Todos estamos alegres por la noticia de que los 33 mineros de la Mina San José siguen con vida. Sin embargo, esa alegría no puede hacernos olvidar la crisis que este drama puso en evidencia: en Chile la institucionalidad y el modelo de crecimiento se resumen en la conocida ley de la jungla.
Para los pobres, los vulnerables, los vagabundos, los mediagüeros olvidados del terremoto, los deudores de créditos a tasas usureras, los colegiales, los estudiantes universitarios, las víctimas de un sistema de salud en perdición, los trabajadores asalariados, los pequeños empresarios, en suma para el Chile real, este es un país sin dios ni ley.
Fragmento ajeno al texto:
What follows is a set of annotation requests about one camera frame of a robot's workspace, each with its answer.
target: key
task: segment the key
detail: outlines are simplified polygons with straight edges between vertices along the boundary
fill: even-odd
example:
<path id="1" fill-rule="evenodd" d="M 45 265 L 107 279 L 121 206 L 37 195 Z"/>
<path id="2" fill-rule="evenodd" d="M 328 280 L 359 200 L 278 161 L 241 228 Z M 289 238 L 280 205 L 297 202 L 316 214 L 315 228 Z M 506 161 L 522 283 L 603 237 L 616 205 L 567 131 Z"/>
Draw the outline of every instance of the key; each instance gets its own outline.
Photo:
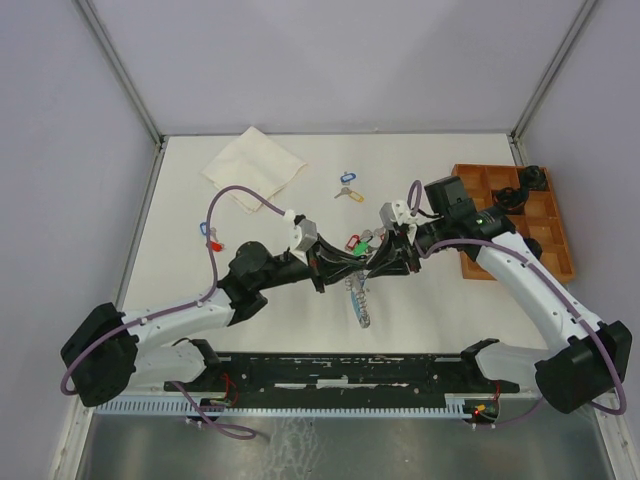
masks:
<path id="1" fill-rule="evenodd" d="M 338 195 L 336 195 L 333 198 L 338 198 L 341 197 L 343 195 L 350 195 L 352 193 L 351 189 L 349 187 L 342 187 L 342 190 L 340 190 L 340 193 Z"/>
<path id="2" fill-rule="evenodd" d="M 218 237 L 216 237 L 216 229 L 214 227 L 211 227 L 211 239 L 216 243 L 220 243 Z"/>

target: table
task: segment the table
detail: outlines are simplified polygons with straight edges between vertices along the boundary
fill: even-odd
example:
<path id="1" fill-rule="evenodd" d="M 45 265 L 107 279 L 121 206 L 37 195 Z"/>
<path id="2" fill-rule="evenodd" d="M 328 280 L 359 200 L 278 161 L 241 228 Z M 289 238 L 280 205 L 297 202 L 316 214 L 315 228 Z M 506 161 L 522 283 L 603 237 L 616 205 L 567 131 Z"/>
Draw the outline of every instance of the table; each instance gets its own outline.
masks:
<path id="1" fill-rule="evenodd" d="M 191 299 L 210 285 L 199 230 L 216 189 L 200 174 L 235 136 L 170 137 L 125 297 L 125 310 Z M 512 165 L 503 134 L 274 135 L 308 167 L 275 196 L 315 221 L 319 233 L 342 247 L 354 233 L 381 225 L 383 203 L 406 199 L 411 182 L 445 177 L 456 163 Z M 357 174 L 356 203 L 333 199 L 344 171 Z M 288 244 L 286 224 L 269 209 L 248 215 L 223 198 L 212 224 L 226 249 L 216 258 L 221 276 L 235 250 L 249 240 L 273 254 Z M 256 352 L 459 353 L 483 338 L 544 348 L 544 342 L 497 282 L 464 280 L 454 251 L 423 262 L 409 277 L 367 282 L 371 326 L 360 328 L 343 284 L 317 294 L 300 282 L 263 292 L 269 304 L 252 319 L 195 338 L 215 350 Z"/>

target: gray wall
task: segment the gray wall
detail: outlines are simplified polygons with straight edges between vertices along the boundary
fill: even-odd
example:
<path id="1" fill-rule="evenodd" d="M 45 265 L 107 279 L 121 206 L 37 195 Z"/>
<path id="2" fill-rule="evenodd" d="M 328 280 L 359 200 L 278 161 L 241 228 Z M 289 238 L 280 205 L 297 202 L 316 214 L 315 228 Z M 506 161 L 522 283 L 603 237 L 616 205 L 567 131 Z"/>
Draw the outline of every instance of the gray wall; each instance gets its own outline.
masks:
<path id="1" fill-rule="evenodd" d="M 625 386 L 640 447 L 640 2 L 601 2 L 534 120 L 531 162 L 551 167 L 578 276 L 572 291 L 635 336 Z"/>
<path id="2" fill-rule="evenodd" d="M 160 129 L 510 131 L 583 0 L 94 0 Z"/>
<path id="3" fill-rule="evenodd" d="M 112 298 L 153 146 L 69 0 L 0 15 L 0 478 L 45 478 L 59 349 Z"/>

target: orange tray
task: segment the orange tray
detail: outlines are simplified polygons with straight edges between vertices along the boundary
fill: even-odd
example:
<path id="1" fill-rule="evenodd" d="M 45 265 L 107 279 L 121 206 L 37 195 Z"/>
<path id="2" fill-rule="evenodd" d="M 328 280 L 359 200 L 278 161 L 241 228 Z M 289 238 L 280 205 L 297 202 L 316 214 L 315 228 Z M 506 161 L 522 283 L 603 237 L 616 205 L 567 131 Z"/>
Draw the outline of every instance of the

Aquí tienen derechos solo quienes tienen dinero. Sebastián Piñera, por ejemplo, tiene todos los derechos. Incluyendo el de no conocer la historia del país que preside. En 1973 se estrenó en Cannes una película de Aldo Francia que narra la realidad social del Valparaíso de los sesenta. Su título, Sr. Piñera, le hubiese permitido saber que “Ya no basta con rezar”. Sobre todo cuando se trata del mal ajeno. El de los preteridos, el de los olvidados, el de los humillados, el de los enterrados vivos en la Mina San José que aún hay que devolver a sus familias.
Una vez que los 33 mineros estén definitivamente a salvo la cuestión de fondo seguirá siendo el de una institucionalidad impuesta en dictadura que le niega todo derecho al 99% de los chilenos. Una institucionalidad que secuestró la soberanía del pueblo de Chile para ponerla en manos de un puñado de privilegiados del cual Ud. mismo forma parte.
Para esconder la indefensión de los asalariados no sirve echarle la culpa al otro. Es sabido que la Concertación contribuyó aun más que la dictadura a desarmar a la ciudadanía. Las recientes declaraciones de María Ester Feres, -que fue durante once largos años Directora del Trabajo-, dejan claro que en Chile “la legislación laboral protege al empresario”. En la preservación de un Código del Trabajo impuesto en dictadura, la Alianza y la Concertación han actuado de común acuerdo. Aprobaron leyes perversas por unanimidad y le entregaron la mano de obra atada de pies y manos al “mercado”.
Algunos hemos sostenido que Chile vive una profunda crisis institucional. A quienes preguntan cuáles son los síntomas habría que invitarles al fondo de la Mina San José, o a pedir un crédito con tasas de interés usureras, o a morir de cáncer sin asistencia médica y sin medicamentos, o a ser estafado durante cuatro años en la educación media sin aprender nada significativo, o a comprar por un precio medido en años de vida y en años de endeudamiento un diploma sin valor proveniente de una universidad mercachifle.
Si después de ver todo eso sigue sin convencerse, quizás debiéramos invitarlo a subir a un pringoso autobús del Transantiago, o a mirar, impotente, el saqueo del cobre y las riquezas básicas mientras algunos “expertos” tarifados discurren sobre la importancia de la invariabilidad tributaria.
Crisis institucional. Con todas sus letras, eso es lo que estamos viviendo. Chile no es un país, escribió David Rothkopf, sino “un club privado”. En cualquier sitio del mundo esto llevaría a una revolución. Fue el caso de la Independencia de los EE.UU., el de la Revolución Francesa y el de los numerosos gobiernos latinoamericanos desalojados recientemente por sus pueblos movilizados -pacíficamente-, hastiados del robo, la incuria, la explotación, los privilegios para los menos y la miseria, los dolores y los sufrimientos para los más.
Salvar a los mineros no le da a este gobierno patente de eficacia. El derecho a la vida de cada ciudadano es un derecho y su protección un deber eminente del Estado.
¿Desde cuándo hay que agradecer por permanecer vivo?
El rescate de los mineros no debe servir de pantalla para ocultar la evidente ineficacia gubernamental. Tan evidente que algunos “politólogos” murmuran, rumorean y hasta sugieren un cambio de gabinete. Pero un cambio de gabinete no resuelve nada. Lo que hace falta es un cambio de régimen.
El pueblo de Chile debe recuperar su soberanía para que nuestro país pueda volver a ser una República. Solo una Asamblea Constituyente que nos dote de una Constitución democrática puede lograrlo. Hasta ahora, seguimos siendo un país sin dios ni ley.